Exercise prompt »
Figure out the number of lines in the data that hold the string "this". Reply with that figure only.

Dataset »
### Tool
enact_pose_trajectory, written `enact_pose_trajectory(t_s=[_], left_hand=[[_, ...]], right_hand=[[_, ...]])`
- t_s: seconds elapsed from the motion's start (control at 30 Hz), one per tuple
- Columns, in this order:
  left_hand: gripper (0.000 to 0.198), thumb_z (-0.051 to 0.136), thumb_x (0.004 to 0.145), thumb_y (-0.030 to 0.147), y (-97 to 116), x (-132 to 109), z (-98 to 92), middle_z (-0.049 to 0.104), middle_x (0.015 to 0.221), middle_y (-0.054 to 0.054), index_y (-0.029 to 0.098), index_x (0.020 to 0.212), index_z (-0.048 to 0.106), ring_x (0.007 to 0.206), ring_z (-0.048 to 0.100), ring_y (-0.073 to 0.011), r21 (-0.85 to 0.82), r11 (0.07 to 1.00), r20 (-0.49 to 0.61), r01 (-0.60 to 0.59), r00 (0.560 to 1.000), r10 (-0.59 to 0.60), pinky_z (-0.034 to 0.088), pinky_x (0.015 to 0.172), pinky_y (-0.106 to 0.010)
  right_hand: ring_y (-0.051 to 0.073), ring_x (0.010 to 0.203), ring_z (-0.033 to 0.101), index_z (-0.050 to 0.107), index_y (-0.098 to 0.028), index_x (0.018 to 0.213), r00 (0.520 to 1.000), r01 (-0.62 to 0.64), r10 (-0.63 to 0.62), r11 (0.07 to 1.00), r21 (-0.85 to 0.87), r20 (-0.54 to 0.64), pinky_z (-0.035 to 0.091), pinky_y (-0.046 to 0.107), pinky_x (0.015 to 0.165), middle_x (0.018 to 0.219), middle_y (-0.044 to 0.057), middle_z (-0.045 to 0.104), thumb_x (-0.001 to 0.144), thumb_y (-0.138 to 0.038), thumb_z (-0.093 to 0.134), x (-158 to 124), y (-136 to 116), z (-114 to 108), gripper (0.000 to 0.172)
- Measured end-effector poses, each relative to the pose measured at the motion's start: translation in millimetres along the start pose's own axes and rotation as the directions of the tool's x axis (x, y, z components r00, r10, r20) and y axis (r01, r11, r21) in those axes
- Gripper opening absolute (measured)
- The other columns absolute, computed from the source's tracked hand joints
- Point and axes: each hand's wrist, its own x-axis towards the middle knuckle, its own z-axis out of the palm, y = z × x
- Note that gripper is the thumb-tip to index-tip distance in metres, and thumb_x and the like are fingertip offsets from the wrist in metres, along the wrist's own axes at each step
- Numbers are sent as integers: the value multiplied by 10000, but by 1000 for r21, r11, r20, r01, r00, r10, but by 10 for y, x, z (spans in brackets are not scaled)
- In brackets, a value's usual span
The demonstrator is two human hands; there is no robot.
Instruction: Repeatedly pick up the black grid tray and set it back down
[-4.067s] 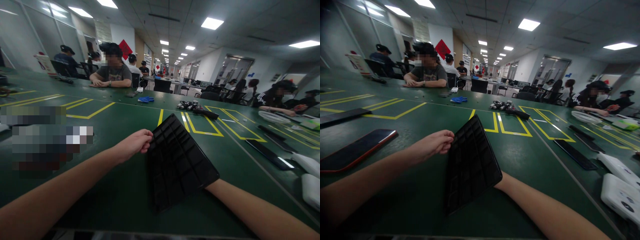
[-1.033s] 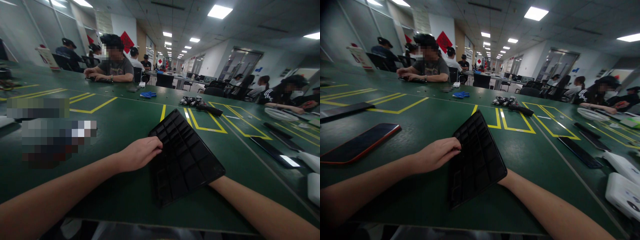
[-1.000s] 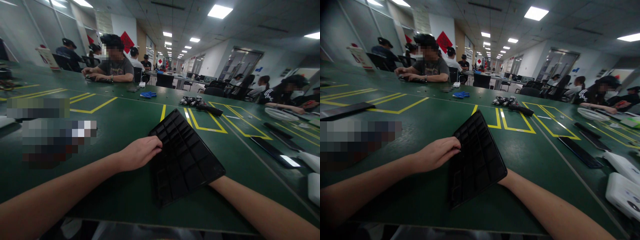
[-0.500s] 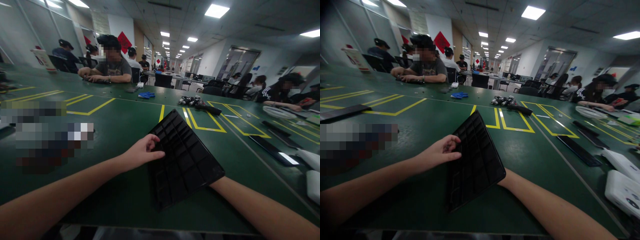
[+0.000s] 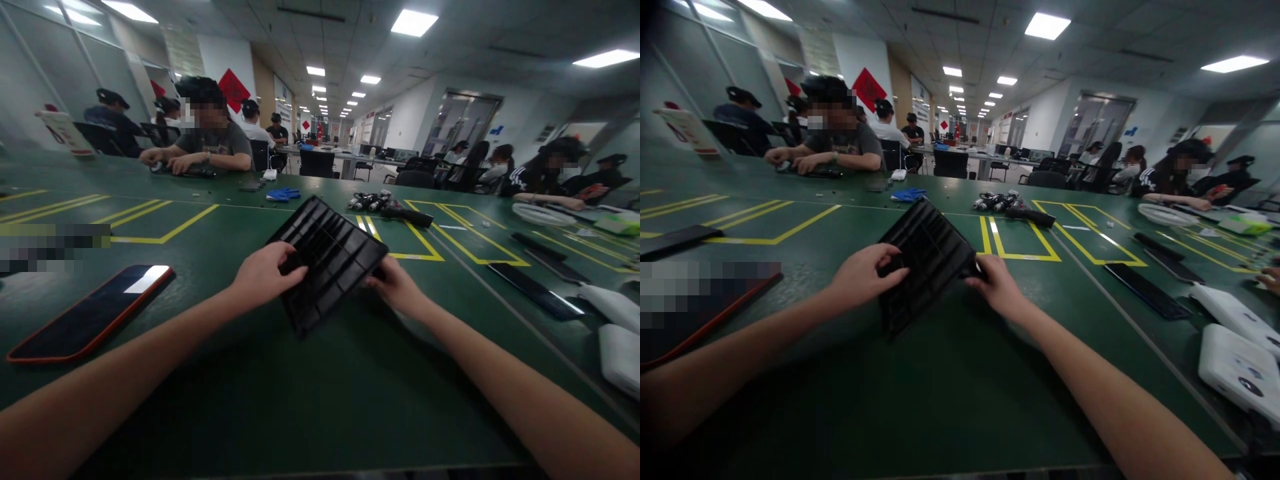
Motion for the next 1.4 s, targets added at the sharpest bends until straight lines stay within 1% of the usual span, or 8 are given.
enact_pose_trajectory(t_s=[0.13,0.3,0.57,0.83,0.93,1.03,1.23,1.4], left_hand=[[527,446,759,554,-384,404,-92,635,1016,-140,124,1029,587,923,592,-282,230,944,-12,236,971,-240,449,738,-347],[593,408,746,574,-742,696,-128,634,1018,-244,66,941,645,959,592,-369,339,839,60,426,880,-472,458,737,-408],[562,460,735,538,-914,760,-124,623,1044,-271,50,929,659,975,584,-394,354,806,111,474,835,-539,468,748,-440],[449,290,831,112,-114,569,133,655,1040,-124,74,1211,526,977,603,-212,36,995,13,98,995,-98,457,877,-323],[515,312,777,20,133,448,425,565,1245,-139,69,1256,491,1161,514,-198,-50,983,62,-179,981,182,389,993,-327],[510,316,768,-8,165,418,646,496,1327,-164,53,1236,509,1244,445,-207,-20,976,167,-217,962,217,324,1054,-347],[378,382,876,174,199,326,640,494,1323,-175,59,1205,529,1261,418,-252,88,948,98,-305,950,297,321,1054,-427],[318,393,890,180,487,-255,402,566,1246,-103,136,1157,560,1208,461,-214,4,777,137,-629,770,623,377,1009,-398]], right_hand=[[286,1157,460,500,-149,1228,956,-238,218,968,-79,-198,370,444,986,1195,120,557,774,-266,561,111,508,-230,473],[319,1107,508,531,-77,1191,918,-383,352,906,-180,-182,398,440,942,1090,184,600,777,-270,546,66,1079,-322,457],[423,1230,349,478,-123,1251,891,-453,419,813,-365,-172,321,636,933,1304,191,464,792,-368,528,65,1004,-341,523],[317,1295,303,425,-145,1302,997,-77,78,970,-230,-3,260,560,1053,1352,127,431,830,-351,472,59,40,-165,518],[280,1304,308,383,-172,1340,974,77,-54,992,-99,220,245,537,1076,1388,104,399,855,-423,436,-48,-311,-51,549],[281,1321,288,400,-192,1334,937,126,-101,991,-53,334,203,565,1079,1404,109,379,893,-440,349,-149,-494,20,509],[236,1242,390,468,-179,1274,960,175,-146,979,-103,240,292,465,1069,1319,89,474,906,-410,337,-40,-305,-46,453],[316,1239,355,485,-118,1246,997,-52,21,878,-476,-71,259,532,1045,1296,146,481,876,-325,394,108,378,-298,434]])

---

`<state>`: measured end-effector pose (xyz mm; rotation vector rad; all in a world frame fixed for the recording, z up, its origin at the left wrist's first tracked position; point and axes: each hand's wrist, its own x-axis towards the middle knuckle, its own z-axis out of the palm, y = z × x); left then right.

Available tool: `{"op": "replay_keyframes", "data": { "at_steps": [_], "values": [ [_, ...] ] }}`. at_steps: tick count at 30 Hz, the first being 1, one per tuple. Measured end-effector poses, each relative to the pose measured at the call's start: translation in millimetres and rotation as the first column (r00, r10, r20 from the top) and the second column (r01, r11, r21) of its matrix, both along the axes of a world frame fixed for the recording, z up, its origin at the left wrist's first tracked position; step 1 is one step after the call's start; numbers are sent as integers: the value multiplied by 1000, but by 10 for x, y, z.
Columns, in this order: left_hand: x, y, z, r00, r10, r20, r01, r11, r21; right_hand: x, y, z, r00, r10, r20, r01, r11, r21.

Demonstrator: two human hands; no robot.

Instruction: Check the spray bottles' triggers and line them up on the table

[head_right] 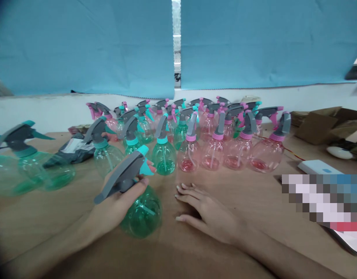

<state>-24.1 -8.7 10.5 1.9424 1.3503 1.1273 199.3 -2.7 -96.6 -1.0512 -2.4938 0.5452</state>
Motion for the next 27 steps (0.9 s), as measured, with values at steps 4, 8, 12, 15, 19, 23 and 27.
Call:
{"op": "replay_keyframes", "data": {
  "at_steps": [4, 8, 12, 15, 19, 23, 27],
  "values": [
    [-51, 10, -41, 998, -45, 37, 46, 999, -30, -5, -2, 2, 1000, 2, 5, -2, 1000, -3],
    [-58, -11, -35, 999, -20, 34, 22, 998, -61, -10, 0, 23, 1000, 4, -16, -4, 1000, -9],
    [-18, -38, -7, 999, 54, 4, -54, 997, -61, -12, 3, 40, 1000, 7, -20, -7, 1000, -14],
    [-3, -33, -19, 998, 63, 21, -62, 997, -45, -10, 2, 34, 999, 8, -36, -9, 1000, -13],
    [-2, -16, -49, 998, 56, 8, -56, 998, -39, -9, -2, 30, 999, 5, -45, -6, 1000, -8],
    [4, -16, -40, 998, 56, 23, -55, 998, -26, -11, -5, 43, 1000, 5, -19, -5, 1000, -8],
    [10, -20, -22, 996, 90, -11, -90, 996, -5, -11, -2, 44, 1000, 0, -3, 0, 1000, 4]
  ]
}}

Exercise solution »
2